YOUR INSTRUCTIONS:
Copy all lines in the data that contain the string "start".

[Saved entries]
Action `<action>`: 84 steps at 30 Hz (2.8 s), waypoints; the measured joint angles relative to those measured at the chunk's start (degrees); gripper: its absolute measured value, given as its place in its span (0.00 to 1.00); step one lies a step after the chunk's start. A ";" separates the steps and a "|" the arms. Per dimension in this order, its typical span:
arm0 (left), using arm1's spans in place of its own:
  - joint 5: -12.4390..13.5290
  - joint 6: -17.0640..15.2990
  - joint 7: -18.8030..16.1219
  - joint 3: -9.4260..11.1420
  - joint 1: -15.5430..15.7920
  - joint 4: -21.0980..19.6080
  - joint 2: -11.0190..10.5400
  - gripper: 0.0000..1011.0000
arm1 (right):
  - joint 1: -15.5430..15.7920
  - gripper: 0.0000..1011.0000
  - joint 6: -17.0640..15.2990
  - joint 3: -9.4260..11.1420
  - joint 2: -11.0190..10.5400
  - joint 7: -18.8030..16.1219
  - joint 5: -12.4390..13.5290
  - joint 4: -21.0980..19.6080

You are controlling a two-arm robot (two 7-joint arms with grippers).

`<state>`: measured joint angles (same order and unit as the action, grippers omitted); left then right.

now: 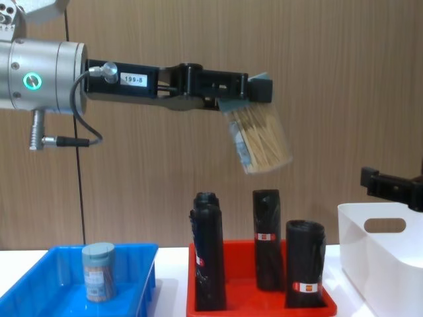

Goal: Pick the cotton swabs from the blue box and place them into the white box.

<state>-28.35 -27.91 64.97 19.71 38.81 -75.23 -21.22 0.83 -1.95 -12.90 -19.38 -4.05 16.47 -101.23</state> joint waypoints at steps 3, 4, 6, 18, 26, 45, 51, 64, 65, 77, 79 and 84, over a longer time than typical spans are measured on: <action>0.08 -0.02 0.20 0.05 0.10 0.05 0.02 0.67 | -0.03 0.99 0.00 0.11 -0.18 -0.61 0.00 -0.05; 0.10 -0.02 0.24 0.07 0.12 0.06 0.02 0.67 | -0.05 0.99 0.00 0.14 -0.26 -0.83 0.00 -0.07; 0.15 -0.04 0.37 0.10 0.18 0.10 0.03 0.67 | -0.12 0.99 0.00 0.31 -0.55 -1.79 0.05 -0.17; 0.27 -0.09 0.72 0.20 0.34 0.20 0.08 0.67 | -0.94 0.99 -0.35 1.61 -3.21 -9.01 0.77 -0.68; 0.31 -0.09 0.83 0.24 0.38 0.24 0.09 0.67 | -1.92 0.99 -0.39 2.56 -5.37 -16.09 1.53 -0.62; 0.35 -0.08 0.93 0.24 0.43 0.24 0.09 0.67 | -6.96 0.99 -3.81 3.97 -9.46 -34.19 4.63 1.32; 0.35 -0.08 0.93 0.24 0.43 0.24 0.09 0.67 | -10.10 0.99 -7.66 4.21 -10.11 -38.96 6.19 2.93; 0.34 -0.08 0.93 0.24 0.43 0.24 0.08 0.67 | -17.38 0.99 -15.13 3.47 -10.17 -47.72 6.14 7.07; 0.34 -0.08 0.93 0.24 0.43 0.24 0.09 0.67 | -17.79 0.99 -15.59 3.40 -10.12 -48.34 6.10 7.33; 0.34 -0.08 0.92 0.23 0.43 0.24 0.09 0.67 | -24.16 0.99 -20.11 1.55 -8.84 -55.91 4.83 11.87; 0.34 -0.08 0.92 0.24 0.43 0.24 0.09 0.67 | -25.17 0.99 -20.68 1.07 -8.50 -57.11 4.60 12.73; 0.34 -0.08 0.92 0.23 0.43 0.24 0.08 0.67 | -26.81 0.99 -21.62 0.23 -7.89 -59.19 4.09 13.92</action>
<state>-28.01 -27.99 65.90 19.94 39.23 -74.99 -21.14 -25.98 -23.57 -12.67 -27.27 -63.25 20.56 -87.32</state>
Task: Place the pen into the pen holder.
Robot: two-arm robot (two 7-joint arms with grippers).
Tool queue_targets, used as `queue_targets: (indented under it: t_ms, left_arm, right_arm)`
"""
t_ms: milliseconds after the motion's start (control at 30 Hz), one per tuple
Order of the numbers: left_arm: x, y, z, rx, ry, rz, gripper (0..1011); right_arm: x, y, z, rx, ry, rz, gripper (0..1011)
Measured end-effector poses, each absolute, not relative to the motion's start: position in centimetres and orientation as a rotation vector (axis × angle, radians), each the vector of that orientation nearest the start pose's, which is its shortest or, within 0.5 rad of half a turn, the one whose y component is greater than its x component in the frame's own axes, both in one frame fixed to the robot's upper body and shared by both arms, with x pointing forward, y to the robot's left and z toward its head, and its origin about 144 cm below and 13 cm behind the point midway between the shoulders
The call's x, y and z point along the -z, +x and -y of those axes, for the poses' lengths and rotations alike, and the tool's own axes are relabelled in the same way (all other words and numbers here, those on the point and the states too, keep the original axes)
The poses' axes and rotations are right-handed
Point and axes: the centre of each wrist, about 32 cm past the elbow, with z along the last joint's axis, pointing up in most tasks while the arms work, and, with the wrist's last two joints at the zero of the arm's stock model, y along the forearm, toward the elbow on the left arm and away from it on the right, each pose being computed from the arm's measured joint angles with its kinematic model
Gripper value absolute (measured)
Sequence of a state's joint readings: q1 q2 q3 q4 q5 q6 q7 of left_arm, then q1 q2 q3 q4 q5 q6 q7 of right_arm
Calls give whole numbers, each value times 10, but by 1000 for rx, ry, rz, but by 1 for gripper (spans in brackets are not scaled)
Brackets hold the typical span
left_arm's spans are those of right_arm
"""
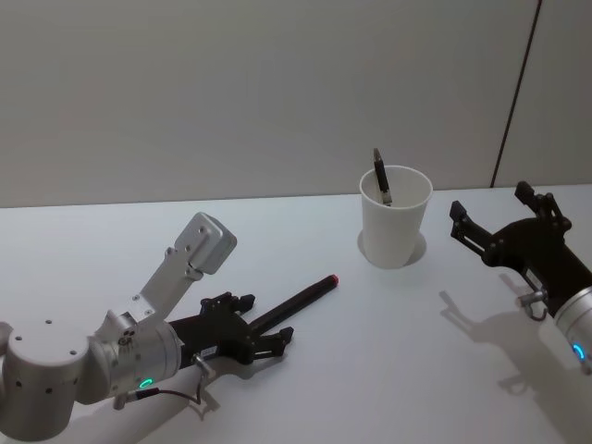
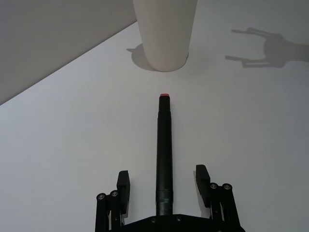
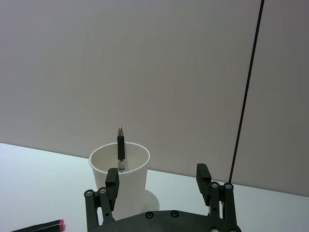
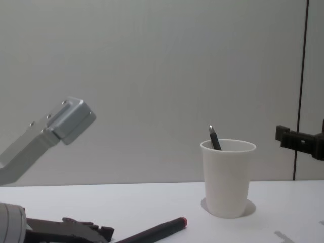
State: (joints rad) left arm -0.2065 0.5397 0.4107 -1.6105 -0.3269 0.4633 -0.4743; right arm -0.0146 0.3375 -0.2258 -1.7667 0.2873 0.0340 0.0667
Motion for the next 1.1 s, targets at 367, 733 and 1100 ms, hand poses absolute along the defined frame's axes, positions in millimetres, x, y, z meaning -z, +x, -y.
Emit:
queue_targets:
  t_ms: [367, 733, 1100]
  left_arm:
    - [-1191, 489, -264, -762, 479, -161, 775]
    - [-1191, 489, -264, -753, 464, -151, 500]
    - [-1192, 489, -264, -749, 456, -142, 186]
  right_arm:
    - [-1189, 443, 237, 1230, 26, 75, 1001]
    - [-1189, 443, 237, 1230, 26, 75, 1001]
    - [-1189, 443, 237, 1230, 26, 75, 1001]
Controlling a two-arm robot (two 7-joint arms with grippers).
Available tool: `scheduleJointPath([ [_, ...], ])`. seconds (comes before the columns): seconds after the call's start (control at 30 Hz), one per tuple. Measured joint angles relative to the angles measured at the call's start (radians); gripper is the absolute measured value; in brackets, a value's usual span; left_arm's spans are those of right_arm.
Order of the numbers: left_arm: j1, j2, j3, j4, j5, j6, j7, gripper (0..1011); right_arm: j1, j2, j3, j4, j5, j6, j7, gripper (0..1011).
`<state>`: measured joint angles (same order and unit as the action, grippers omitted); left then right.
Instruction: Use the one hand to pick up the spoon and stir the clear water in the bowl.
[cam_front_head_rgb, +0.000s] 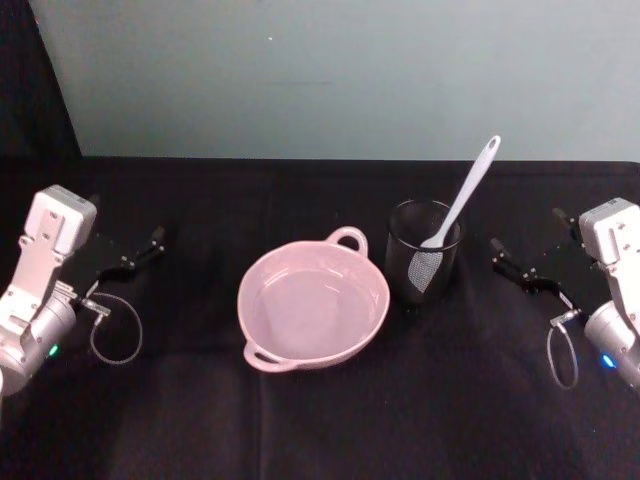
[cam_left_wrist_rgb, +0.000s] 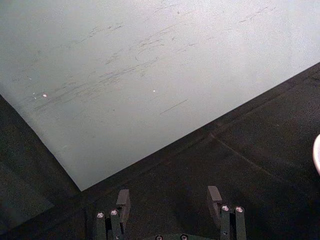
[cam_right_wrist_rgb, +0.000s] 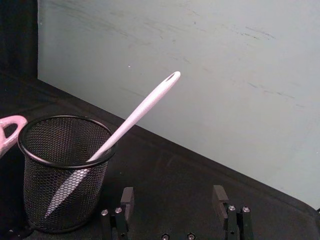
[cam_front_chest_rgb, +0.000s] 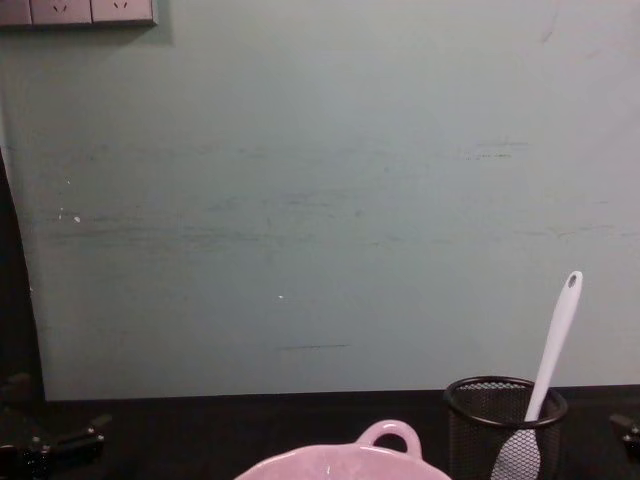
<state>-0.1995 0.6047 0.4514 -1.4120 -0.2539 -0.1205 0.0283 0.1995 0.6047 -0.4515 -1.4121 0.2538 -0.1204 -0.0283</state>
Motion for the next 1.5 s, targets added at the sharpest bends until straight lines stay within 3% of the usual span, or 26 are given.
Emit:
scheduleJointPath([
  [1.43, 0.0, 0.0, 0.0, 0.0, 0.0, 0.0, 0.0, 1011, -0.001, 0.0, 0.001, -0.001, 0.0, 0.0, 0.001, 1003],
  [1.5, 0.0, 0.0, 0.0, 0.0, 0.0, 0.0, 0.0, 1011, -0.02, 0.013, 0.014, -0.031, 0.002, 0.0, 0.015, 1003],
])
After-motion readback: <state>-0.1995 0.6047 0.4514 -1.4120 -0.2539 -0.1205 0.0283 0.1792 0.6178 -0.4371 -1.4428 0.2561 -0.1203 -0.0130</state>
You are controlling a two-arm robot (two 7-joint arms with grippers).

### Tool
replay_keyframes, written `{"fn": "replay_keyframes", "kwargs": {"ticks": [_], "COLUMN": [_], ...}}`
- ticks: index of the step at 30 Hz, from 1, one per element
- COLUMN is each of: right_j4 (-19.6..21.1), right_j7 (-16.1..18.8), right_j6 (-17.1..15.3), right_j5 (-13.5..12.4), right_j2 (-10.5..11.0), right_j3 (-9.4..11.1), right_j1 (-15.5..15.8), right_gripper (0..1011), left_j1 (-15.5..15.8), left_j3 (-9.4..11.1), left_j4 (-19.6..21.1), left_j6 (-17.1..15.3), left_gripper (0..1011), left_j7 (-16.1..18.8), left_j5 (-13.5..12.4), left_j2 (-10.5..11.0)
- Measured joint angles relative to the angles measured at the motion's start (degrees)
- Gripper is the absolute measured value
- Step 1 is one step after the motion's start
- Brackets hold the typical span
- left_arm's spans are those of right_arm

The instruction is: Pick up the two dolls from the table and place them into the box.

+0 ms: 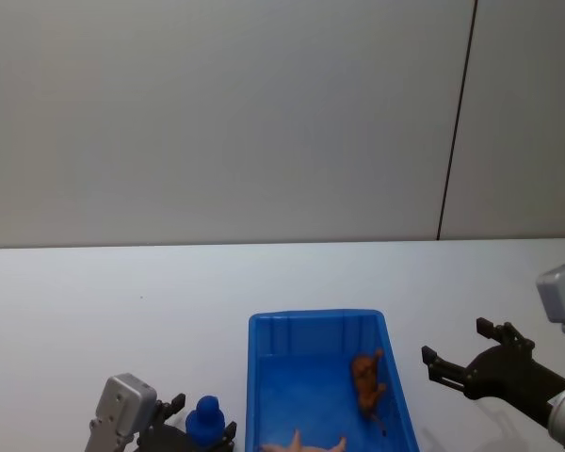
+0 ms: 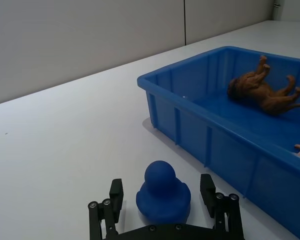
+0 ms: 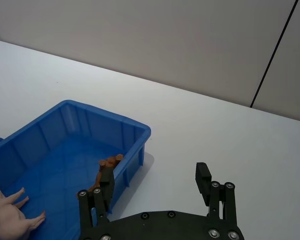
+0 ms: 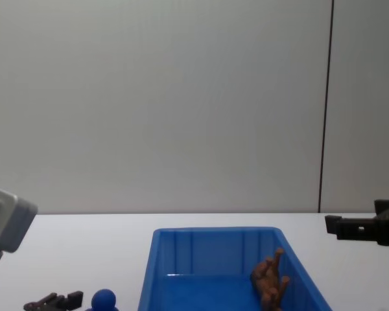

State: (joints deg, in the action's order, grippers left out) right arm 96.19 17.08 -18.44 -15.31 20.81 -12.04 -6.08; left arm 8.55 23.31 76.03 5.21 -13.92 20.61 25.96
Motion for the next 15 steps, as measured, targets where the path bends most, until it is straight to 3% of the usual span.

OUTPUT BELOW:
Action `<action>`: 84 steps at 30 Hz (2.8 s), waypoints; the measured joint angles relative to those measured at the chunk's start (degrees); gripper: its absolute measured value, given as its place in its span (0.00 to 1.00); step one lies a step after the chunk's start. A ";" separates the steps and a "|" the arms. Per dimension in this order, its typical span:
t_ms: milliseconds after the motion's start (control at 30 Hz), one per tuple
Measured end-effector poses, each absolute, not relative to the motion's start: position in centimetres and orientation as a rotation vector (axis × angle, radians), each the vector of that orientation nearest the start pose's, which is its shortest or, within 0.5 rad of half a turn, the one whose y component is greater than its x component in the frame's own axes, both in one frame fixed to the robot's upper body and shared by both arms, with x pointing forward, y to the robot's left and z toward its head, and its origin about 144 cm below and 13 cm behind the point midway between the shoulders
Available tool: `scheduleJointPath([ [_, ...], ])`. seconds (comes before the columns): seconds after the call's start (control at 30 Hz), one per tuple. Measured joint angles relative to the angles measured at the call's start (radians); gripper is the absolute measured value; in brackets, a value's usual span; left_arm's spans are those of right_arm.
- Measured joint angles relative to the angles measured at the motion's start (degrees)
- Step 1 is one step after the motion's start

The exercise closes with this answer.